Instructions for the task
Each line from the start of the entries through the line that contains "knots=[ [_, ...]" should be output exactly, please.

Extracted data
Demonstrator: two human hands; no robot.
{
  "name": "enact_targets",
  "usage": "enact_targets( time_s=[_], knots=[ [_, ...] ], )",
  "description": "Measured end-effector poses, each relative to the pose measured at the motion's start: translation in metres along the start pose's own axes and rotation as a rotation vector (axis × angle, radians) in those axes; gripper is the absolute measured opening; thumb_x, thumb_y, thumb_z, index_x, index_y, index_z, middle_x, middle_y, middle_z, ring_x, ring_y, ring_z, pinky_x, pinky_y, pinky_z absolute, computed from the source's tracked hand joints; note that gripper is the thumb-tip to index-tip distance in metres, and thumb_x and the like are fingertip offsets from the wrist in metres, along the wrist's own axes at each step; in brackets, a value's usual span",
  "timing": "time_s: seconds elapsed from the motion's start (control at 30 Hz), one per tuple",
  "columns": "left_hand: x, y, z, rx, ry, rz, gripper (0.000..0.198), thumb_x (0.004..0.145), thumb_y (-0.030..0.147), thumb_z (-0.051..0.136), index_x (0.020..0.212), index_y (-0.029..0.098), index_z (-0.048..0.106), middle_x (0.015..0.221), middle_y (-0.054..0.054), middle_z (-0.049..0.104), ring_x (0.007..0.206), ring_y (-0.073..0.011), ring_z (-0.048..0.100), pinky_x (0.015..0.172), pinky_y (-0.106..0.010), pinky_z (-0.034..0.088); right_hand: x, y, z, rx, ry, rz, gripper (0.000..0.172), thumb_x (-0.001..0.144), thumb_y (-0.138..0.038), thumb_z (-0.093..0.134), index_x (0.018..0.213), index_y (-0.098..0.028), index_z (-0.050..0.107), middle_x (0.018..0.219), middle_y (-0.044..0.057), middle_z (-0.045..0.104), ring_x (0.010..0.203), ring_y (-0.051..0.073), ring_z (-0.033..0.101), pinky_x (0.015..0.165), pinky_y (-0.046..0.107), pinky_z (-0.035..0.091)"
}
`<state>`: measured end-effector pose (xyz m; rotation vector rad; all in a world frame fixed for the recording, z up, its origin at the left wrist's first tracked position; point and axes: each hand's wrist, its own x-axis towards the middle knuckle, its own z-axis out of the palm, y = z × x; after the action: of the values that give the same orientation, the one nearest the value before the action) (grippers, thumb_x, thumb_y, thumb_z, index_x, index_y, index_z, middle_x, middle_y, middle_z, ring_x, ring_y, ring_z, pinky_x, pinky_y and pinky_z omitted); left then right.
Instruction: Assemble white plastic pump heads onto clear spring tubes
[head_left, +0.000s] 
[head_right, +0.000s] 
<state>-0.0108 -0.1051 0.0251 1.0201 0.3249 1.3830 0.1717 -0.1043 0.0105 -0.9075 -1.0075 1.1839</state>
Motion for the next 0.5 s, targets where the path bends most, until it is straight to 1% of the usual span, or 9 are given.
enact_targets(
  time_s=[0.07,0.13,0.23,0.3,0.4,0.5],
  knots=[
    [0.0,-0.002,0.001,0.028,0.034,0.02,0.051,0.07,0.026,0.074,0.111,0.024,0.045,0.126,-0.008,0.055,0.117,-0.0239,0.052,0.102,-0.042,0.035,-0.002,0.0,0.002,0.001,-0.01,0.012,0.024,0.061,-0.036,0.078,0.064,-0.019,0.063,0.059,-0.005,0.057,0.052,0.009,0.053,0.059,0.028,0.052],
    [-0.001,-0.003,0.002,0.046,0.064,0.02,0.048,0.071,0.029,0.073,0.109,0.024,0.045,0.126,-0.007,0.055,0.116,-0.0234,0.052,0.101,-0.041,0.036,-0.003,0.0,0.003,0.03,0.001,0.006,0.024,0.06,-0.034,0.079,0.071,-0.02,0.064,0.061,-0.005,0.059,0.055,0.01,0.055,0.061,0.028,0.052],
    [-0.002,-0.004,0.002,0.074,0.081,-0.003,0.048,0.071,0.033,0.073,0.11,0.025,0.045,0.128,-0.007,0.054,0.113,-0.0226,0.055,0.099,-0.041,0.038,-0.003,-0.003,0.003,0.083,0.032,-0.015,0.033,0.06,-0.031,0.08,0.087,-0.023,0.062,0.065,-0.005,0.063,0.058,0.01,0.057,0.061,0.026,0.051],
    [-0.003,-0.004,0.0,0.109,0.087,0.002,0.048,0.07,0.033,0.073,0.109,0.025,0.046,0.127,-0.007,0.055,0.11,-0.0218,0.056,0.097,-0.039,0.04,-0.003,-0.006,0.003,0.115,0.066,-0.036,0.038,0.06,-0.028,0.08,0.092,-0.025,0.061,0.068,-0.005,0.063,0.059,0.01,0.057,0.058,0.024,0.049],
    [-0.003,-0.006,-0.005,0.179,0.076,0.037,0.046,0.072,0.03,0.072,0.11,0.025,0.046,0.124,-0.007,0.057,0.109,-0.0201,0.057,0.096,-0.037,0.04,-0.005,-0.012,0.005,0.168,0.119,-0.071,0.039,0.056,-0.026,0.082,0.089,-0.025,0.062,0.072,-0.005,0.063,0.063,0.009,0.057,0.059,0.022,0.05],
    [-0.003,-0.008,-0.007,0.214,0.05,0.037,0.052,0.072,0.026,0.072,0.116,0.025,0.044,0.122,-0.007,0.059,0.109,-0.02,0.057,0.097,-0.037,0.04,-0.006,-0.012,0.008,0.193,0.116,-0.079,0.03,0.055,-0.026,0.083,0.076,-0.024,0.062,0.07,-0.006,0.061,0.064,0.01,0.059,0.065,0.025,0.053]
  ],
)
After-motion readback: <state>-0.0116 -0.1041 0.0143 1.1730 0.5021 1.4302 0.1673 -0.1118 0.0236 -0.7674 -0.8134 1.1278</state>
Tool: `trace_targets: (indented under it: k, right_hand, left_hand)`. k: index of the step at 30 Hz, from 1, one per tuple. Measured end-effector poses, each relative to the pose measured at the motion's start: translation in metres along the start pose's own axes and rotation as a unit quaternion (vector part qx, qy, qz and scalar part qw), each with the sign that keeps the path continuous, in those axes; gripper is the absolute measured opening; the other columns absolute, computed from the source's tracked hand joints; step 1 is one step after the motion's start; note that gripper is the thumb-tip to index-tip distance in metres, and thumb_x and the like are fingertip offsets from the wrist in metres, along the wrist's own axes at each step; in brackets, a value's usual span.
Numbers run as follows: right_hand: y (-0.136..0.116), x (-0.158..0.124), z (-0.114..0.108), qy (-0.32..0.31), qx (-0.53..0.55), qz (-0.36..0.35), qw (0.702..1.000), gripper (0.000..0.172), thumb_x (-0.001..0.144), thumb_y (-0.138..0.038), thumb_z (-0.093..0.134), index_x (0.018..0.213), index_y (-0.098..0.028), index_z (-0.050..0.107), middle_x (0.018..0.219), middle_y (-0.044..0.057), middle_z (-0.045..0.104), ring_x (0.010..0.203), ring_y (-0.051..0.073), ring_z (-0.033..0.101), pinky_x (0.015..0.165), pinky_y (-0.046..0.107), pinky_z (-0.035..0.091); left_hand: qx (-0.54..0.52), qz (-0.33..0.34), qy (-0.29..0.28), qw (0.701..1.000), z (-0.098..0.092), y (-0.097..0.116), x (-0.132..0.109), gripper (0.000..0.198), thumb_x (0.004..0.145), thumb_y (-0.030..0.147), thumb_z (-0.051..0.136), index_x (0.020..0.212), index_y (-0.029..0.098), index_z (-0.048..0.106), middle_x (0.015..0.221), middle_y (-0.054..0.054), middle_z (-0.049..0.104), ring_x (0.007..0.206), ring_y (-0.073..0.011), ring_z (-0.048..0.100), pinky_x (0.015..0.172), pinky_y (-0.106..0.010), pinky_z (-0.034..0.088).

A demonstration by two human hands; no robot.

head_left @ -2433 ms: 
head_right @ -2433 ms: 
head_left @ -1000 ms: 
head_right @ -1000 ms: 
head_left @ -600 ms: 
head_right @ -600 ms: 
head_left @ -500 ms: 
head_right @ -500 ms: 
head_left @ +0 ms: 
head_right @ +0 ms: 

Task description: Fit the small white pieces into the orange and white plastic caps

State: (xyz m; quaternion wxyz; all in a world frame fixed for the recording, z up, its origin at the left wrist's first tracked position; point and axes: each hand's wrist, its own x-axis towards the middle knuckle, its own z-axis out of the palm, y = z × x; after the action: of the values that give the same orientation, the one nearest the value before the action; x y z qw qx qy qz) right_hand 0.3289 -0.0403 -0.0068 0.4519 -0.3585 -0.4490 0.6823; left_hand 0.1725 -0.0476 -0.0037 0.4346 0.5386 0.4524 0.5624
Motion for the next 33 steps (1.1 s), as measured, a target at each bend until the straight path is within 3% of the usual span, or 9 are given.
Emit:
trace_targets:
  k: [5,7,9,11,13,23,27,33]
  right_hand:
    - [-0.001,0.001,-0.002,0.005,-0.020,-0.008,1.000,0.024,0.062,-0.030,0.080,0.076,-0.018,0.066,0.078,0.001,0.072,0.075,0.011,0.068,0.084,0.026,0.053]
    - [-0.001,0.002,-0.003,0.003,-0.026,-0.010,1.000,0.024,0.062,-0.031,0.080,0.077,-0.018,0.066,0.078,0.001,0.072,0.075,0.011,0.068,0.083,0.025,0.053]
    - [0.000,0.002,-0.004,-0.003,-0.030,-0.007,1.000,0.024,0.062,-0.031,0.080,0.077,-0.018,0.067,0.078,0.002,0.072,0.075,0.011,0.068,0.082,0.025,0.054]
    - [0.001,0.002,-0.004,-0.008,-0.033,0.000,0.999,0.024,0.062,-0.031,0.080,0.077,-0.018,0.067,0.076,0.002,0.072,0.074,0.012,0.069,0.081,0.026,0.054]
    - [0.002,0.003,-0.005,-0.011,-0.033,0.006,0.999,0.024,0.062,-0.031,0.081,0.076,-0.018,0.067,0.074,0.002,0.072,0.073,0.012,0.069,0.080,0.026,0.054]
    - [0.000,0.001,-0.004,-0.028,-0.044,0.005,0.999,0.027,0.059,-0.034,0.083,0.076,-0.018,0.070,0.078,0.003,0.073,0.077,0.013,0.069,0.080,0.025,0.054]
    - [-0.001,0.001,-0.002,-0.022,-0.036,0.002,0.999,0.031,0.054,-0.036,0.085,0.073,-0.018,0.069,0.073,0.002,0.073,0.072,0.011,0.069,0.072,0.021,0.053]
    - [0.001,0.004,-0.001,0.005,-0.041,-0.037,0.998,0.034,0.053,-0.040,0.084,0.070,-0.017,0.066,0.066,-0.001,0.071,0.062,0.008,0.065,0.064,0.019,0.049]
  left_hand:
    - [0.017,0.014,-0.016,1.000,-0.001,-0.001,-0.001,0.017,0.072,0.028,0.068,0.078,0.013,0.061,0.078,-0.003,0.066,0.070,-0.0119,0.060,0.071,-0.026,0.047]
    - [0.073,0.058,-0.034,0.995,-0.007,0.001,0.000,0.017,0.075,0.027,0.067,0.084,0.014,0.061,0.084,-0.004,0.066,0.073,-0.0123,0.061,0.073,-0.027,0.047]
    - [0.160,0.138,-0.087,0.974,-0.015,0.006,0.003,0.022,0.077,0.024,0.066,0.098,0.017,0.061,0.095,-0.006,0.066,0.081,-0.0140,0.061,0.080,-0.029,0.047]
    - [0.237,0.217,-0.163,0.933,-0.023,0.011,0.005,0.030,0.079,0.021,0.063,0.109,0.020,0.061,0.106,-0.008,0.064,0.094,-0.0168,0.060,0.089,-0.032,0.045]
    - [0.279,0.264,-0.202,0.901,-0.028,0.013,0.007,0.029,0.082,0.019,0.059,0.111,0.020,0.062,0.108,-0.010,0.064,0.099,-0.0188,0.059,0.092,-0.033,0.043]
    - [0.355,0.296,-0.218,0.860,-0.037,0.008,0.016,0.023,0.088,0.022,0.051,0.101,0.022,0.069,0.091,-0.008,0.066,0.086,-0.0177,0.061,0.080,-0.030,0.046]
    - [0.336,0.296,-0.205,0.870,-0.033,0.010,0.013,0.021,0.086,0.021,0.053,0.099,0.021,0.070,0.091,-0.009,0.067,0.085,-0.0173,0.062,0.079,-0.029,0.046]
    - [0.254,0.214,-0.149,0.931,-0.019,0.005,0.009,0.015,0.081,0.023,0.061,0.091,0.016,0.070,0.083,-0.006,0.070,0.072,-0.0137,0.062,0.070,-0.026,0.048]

Response to the task
Demonstrator: two human hands; no robot.
{
  "name": "enact_targets",
  "usage": "enact_targets( time_s=[_], knots=[ [_, ...] ], )",

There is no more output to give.